No interior do cômodo, comprimiam-se duas camas, um fogão e uma base improvisada atulhada de objetos de uso pessoal e quinquilharias. Numa das camas, esparramado, encontrava-se o Fernando, que viria a ser um amigo inseparável. Agora, naquele cenário já espremido, adicione-se mais dois meninos — o Daniel e o Elias, os "tats" — e Dona Maria, uma senhora devotada ao lar e dedicada aos filhos. Verdadeira heroína. Sozinha, desdobrava-se lavando e passando roupas pra alimentá-los, sempre com o fantasma da fome a rondar... (Quando ouço uma música que diz, na letra, “mãe preta do cerrado”, é a imagem dela que me vem à mente...)

Alegre, expansiva, brincalhona e amiga. (Quanta saudade... se foi e eu nem fui ao enterro.)

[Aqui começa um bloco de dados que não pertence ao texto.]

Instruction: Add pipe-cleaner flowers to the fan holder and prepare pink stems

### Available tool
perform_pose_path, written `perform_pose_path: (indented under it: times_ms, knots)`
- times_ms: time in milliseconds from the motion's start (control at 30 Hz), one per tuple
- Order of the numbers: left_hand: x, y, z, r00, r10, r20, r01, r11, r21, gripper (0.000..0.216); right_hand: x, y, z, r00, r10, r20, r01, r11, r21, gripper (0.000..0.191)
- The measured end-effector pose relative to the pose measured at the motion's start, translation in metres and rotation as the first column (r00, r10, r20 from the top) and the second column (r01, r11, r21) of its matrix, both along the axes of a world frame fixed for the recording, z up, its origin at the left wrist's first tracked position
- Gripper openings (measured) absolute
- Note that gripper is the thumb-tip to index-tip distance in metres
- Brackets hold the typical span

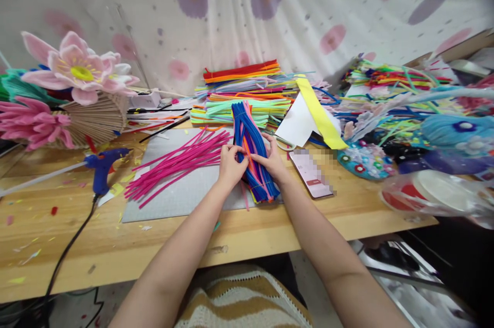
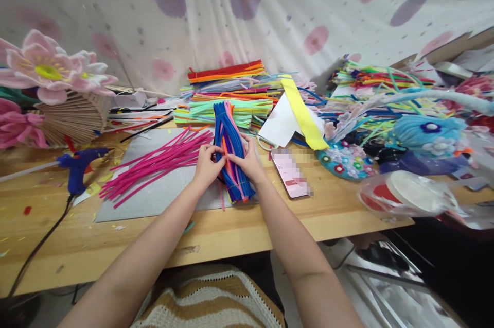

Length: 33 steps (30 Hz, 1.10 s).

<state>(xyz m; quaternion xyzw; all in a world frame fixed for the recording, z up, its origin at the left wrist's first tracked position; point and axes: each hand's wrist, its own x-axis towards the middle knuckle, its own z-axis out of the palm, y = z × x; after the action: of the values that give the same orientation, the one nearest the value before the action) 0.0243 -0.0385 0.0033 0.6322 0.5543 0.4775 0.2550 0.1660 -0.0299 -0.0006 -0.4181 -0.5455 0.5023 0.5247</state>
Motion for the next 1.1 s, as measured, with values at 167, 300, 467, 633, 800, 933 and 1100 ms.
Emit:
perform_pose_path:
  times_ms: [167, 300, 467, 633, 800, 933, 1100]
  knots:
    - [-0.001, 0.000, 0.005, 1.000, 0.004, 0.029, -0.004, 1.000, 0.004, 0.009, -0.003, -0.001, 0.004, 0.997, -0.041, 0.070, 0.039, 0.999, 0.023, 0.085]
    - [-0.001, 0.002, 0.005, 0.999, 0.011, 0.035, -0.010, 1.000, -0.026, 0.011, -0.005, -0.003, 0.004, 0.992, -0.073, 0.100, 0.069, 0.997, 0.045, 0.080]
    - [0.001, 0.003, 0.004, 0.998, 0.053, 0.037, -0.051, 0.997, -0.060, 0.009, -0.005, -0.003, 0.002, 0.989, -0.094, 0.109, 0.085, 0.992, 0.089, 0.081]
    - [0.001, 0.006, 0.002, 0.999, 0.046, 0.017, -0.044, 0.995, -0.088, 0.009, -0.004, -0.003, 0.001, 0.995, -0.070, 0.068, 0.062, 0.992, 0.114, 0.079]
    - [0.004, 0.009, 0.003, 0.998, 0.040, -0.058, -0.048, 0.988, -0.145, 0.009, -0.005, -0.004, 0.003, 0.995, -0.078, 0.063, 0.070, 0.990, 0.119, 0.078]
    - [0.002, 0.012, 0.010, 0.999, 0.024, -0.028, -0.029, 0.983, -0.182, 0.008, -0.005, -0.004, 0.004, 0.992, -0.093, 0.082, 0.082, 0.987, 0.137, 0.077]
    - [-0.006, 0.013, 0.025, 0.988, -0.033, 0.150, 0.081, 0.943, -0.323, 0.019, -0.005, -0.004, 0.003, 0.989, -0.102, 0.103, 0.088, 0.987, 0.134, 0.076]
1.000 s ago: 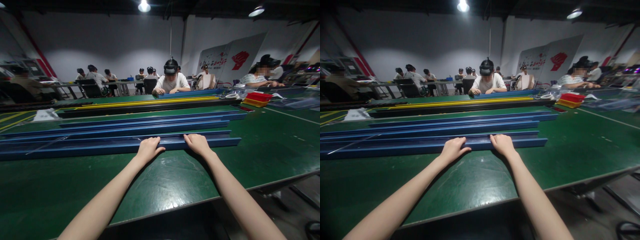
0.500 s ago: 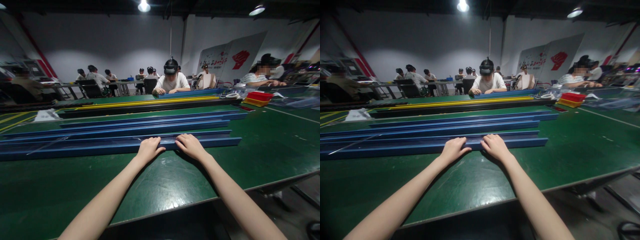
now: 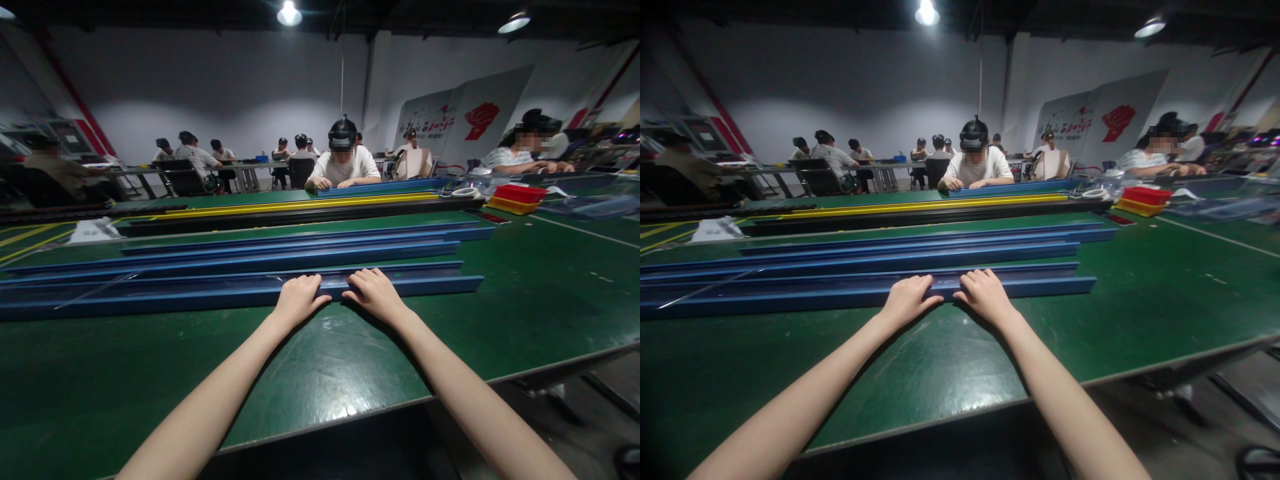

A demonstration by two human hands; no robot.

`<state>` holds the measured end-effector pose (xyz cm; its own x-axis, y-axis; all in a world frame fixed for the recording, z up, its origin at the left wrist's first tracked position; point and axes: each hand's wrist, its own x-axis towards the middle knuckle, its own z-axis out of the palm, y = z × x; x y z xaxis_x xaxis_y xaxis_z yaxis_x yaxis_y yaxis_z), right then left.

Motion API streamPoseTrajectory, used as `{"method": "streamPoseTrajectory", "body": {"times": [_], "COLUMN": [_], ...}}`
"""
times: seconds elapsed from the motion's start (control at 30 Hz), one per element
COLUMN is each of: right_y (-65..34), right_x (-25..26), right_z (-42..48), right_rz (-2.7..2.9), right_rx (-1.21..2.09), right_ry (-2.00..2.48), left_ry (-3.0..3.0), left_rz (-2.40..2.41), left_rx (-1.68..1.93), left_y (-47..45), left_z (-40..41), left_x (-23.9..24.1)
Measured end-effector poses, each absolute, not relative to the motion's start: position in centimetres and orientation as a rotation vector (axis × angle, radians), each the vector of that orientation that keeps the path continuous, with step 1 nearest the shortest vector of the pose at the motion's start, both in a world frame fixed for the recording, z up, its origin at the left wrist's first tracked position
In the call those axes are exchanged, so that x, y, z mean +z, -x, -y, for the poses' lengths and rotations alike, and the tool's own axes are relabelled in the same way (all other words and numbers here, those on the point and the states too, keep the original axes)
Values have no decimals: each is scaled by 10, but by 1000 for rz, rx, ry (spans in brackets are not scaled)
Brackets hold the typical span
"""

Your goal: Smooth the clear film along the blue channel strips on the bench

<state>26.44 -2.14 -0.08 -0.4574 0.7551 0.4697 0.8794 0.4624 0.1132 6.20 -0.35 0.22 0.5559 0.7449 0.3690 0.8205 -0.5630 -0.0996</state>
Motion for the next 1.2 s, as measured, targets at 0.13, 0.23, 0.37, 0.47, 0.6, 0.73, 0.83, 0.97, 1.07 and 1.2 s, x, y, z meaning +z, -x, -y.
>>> {"method": "streamPoseTrajectory", "body": {"times": [0.13, 0.23, 0.37, 0.47, 0.6, 0.73, 0.83, 0.97, 1.07, 1.2], "right_y": [-263, -264, -265, -265, -264, -265, -268, -278, -288, -303], "right_x": [-2, -2, 0, 2, 5, 6, 7, 10, 13, 17], "right_z": [21, 20, 19, 19, 20, 19, 18, 20, 22, 25], "right_rz": [2354, 2347, 2365, 2380, 2386, 2392, 2397, 2382, 2361, 2315], "right_rx": [-485, -509, -519, -483, -422, -386, -370, -341, -319, -311], "right_ry": [1365, 1357, 1347, 1374, 1434, 1477, 1494, 1556, 1625, 1711], "left_ry": [2529, 2525, 2516, 2510, 2485, 2482, 2492, 2503, 2504, 2495], "left_rz": [1288, 1288, 1271, 1228, 1194, 1177, 1169, 1192, 1221, 1239], "left_rx": [-426, -441, -469, -480, -490, -502, -516, -542, -528, -501], "left_y": [-62, -61, -61, -60, -59, -58, -59, -60, -61, -61], "left_z": [3, 3, 4, 3, 2, 2, 2, 3, 4, 4], "left_x": [1, 1, 1, 1, -1, -1, 0, 1, 2, 2]}}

Sempre que eu podia, furtava das latas sempre cheias que o boníssimo e previdente tio Miguel mantinha em casa, e os socorria às escondidas. E no mais, complementávamos com frutas que furtávamos de quintais e chácaras, ou colhíamos do cerrado — sem falar dos peixes que alegremente pescávamos.

Noutro conjunto da quadra, morava a Lourdes (irmã do Fernando), com o filho Samuel — dela com o Abrão (separados), um índio Xerente e capitão de aldeia na região do Araguaia — e também Mãe Neném, centenária, mãe de Dona Maria, com seu filho Zé Paulo e a prima Lira, também idosa, num puxado colado ao barraco da Lourdes.

O Zé Paulo, segundo diziam, fora presidente de um sindicato (se não me falha a memória, de motoristas) e, durante o governo militar, sob acusação de atos subversivos, foi destituído e preso. Disseram-me que sofrera horrores. Depois foi solto, sem direito a nada. Acredito que nem ao lote — que não tinha. Junto da mãe centenária e da prima Lira, foi abrigado numa nesga de terreno, em estreitos cômodos sob a proteção da Lourdes. Anônimo, excluído e esquecido — apesar disso, gozava do respeito e da veneração da família. Às vezes saía com a gente pra pescar. Comunicativo, se expressava muito bem. Eu gostava de ouvi-lo — e nunca ouvi dele uma palavra sequer sobre política ou ideologia.

Em datas de aniversário de Mãe Neném, ele conseguia reunir, no barraco da Lourdes, alguns dos antigos amigos. Os carros ficavam enfileirados e estacionados, em contraste com tudo. Lembro-me que, numa dessas ocasiões, ele trouxe o jornal e, como era de costume, a certa altura pediu a palavra e, com a eloquência que tinha, fez emocionado discurso em homenagem (se não me falha a memória) a “Dona Josefa”, sua mãe — e finalizou dirigindo-se, através do jornal, à sociedade e ao governo, com o pedido de um lote para sua mãe... O que não conseguiu.

Antes que “desta” se fosse... Nos últimos tempos, ele, animado com a promulgação da anistia, lutava por se aposentar... Não sei se conseguiu, ou se houve tempo para usufruir.

Conclusão: os militares — e o país — ficaram devendo essa.

Um dia, o capitão Abrão apareceu para ver o Samuel. Fui conhecê-lo junto com os meninos. Chamou-nos pra uma volta e, dentro de um boteco, abriu a mochila, presenteando cada um com miçangas. Depois, como na minha vez não achou mais nada, pegou uma cordinha trançada de embiras e, dando algumas voltas, amarrou no meu pulso. Perguntou meu nome. Depois disse:
— Saulo é de confiança.
Perguntei:
— Por quê?
Apontando pro meu pulso, respondeu:
— Não sobrou e nem faltou... ficou ali. kkkkkk

Ficou mesmo. Feito um troféu... até fragmentar-se.